_What to work on_
No pictures, no extra lines: copy exactly from the line with "POLYGON ((129 166, 64" through the end of the entries.

Stored dataset items
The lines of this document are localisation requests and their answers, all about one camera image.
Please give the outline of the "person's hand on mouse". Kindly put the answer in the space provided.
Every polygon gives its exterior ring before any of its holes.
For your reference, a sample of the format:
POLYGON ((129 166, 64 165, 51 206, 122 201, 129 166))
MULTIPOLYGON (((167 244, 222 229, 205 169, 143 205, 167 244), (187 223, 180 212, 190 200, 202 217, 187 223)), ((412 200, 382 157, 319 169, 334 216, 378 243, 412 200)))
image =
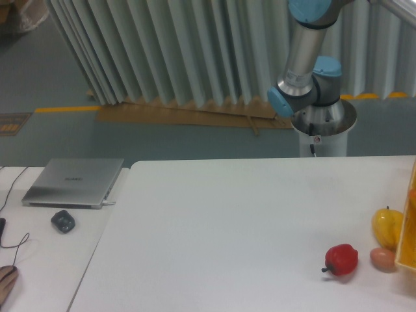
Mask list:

_Answer to this task_
POLYGON ((129 166, 64 165, 51 206, 122 201, 129 166))
MULTIPOLYGON (((167 244, 222 229, 205 169, 143 205, 167 244), (187 223, 180 212, 190 200, 202 217, 187 223)), ((412 200, 382 157, 319 169, 334 216, 378 243, 412 200)))
image =
Mask list:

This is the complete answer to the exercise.